The Margaritaville Diaries: Tumbelweed

Hey everyone, Darkbrew here, blogging live from Margaritaville. I’m not drinking Margaritas though; not yet anway. No sir, the drink of the day is the Pain Killer. For those wanting to drink along, here’s how you fix one up.

#showtooltip Coconut Cup
2-4 oz. of Pusser's Rum
4 oz. pineapple juice
1 oz. cream of coconut
1 oz. orange juice
Grated fresh nutmeg

One thing that’s missing from the recipe is that it’s important to stir the drink with your finger. Especially if you’re making one for someone else. Deeeelicious. I don’t know how many are recommended for one sitting, but if it’s less than four, we could be in for an interesting ride here today.

It’s Monday and back home my compadres are heading into Siege of Orgimmar to punch heroic Immerseus in the face, or is it the other way around?
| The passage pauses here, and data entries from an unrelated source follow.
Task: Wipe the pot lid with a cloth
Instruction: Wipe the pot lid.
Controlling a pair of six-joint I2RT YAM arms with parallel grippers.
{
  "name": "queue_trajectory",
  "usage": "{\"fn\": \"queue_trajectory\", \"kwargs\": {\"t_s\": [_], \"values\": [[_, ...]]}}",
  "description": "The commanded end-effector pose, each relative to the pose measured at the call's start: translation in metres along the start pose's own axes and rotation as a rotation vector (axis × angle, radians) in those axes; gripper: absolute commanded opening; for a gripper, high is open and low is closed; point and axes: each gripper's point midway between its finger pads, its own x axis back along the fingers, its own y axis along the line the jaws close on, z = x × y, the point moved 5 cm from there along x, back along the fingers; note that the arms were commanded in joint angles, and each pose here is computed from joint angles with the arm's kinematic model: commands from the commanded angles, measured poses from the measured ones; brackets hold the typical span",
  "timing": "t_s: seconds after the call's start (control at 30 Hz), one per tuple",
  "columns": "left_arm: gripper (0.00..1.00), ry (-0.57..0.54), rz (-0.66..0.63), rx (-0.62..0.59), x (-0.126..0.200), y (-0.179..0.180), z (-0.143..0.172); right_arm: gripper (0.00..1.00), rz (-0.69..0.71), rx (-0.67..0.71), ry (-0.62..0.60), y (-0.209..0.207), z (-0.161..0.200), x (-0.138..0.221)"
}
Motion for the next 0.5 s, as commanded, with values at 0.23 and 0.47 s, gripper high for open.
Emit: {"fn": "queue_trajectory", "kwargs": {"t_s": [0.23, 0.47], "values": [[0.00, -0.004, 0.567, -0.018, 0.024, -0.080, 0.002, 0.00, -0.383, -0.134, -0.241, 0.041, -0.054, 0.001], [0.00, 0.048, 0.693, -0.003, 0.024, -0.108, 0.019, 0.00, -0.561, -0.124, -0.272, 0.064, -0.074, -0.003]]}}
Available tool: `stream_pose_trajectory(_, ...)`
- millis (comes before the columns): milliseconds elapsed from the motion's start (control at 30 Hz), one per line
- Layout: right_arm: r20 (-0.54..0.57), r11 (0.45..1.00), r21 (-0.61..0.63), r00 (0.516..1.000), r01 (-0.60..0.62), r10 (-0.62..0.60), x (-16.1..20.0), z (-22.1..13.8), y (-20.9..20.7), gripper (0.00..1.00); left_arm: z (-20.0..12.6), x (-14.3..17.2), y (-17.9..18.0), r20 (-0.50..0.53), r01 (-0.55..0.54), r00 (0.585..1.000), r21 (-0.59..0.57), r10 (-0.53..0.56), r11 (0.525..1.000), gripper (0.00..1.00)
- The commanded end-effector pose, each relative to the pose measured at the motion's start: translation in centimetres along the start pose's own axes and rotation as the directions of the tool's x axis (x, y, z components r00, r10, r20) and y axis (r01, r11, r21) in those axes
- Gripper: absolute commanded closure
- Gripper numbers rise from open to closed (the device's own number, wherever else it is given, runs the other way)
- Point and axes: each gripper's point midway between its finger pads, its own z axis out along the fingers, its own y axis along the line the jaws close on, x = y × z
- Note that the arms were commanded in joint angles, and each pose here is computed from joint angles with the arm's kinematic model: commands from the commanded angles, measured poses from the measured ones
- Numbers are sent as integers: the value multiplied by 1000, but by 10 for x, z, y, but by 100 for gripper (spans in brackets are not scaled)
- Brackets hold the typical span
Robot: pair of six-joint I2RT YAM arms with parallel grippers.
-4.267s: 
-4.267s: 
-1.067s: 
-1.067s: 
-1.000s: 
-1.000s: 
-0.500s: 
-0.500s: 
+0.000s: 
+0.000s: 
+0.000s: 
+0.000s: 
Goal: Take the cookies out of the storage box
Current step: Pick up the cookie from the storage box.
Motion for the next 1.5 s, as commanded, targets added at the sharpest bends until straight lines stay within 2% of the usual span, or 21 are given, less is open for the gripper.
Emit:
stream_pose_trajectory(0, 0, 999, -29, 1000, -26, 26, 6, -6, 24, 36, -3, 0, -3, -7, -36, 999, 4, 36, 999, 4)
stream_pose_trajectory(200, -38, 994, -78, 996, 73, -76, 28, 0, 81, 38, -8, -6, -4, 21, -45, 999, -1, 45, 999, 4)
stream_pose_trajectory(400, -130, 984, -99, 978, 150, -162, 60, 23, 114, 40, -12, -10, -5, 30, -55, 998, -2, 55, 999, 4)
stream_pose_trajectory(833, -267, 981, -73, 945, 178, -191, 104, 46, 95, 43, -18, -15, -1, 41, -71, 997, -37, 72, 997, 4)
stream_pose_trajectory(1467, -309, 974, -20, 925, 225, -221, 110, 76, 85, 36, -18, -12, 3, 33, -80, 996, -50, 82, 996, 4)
I forget. He kind of reminds me of a big ‘ole barracuda I saw swimming today. In addition to being a hit song by Heart, Barracudas are sleek, shiny and scary as hell. I’m pretty sure I can’t out swim a barracuda, but I know I can out swim my wife, and that’s really all the matters in those kinds of situations. Thankfully it didn’t come to that as I’ve mastered the art of swimming casually. You know keeping your distance, but not looking like you’re keeping your distance? Works every time.

But back to my friends and their endeavor to down Heroic Immerseus. Last week we went in there and it was wipe, after wipe, after wipe. I couldn’t wait to get hell out of there, but now, for some odd reason, I miss them, and I feel bad for not being there.

Last week, I was ready reach into my bank and grab and old wood-cutting axe, a relic from the days Hunters used melee weapons, and use it on our Resto Tree, who I was certain was responsible for 99.999% of the wipes that night. It was his birthday and he had been “celebrating”.

He kept dying, which led to a chain reaction of the rest of us dying. I kept wanting to yell at him and say, “I get that you’re a tree, but you know you’re not rooted to the ground like an actual tree? Right?”

Then I wen to Warcraft Logs and watched a replay of our fights, and saw that he wasn’t rooted like a tree, but rather he jumping around like a tumbleweed in the wind. His movement patterns so seemingly random. He was prancing about like a figure skater trying to draw a Jackson Pollock masterpiece on the ice. Only the end result wasn’t a priceless masterpiece, it was death; nothing but gold sucking death.

That’s how I felt that night, but right now, I don’t feel that way at all. For some reason I feel guilty. I’m ashamed with myself for wishing I had brought my Mastiff pet so he could run over to Tumbleweed and greet him with a hearty leg raise to the trunk.

As I sit here gulping my fifth Pain Killer, I’m suddenly appreciative of the fact that his magical healing branches allow me take four and five stacks of Swelling Corruption, and live to tell about it. He is the reason I don’t have to lose precious DPS time popping deterrence to avoid Swirl. He’s the reason why I can finish that Cobra Shot cast while standing in the puddle.

I don’t hate Mystic. I love you man. I love my whole raid team. I love my whole guild. I love my readers, and all of the Hunters. Even the Hunter that killed King Krush while I was mid-tame. That’s right dude, this sixth Pain Killer is for you. IT’S FOR ALL OF YOU!